FIG. 7 is a schematic diagram of the loop communication system. 1a11b11c...Station 3...Loop transmission line 5 a s 5 b s 5 c...Transmission line 7
a, 7bs 7c... Communication device 13...
・Signal channel time slot decomposition unit, 15...
・Communication channel time slot tray conversion unit 17...Time slot manual buffer 21...
...Receiving side MAP 41...Time slot output buffer 45...
...Signal channel time slot assembly section 47...
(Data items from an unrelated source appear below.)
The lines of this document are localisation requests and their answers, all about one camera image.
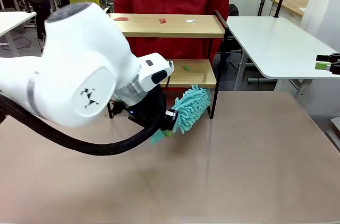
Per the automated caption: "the grey metal rail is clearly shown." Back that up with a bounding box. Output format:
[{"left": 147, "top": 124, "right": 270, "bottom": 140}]
[{"left": 326, "top": 116, "right": 340, "bottom": 153}]

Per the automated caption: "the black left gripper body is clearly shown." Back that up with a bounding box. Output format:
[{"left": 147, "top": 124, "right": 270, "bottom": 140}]
[{"left": 128, "top": 88, "right": 167, "bottom": 130}]

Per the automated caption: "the black office chair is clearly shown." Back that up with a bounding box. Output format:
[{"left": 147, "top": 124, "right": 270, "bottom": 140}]
[{"left": 212, "top": 3, "right": 244, "bottom": 63}]

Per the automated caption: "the wooden desk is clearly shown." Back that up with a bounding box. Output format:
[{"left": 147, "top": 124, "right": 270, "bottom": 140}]
[{"left": 262, "top": 0, "right": 310, "bottom": 18}]

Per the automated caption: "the black sleeved left arm cable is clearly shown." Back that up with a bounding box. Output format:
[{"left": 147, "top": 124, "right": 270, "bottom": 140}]
[{"left": 0, "top": 85, "right": 167, "bottom": 157}]

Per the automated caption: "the large white table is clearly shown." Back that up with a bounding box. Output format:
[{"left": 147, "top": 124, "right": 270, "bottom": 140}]
[{"left": 226, "top": 16, "right": 340, "bottom": 99}]

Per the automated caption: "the small white table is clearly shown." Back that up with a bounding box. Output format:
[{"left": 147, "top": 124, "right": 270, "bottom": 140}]
[{"left": 0, "top": 11, "right": 37, "bottom": 58}]

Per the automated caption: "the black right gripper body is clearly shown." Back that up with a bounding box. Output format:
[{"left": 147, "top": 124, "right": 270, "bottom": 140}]
[{"left": 328, "top": 52, "right": 340, "bottom": 75}]

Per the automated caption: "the two-tier wooden black-framed shelf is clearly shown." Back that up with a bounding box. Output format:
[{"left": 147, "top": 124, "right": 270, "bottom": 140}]
[{"left": 107, "top": 9, "right": 231, "bottom": 120}]

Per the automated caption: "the teal microfibre duster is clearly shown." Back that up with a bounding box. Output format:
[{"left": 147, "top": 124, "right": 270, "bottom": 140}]
[{"left": 149, "top": 83, "right": 212, "bottom": 146}]
...Communication channel time slot parallel-to-serial converter 61...Transmission side MAP Applicant: Nippon Telegraph and Telephone Corporation
Toshiba Corporation

Claims (1)

[Claims] A plurality of stations are connected in a loop by a loop transmission path and communicate using circular frames circulating on the loop transmission path, and each station is connected to a communication device via a transmission path and communicates using frames moving on the transmission path, A loop communication system characterized in that data is exchanged between a signal channel time slot of the frame, a communication channel time slot corresponding thereto, and consecutive time slots of the circulating frame.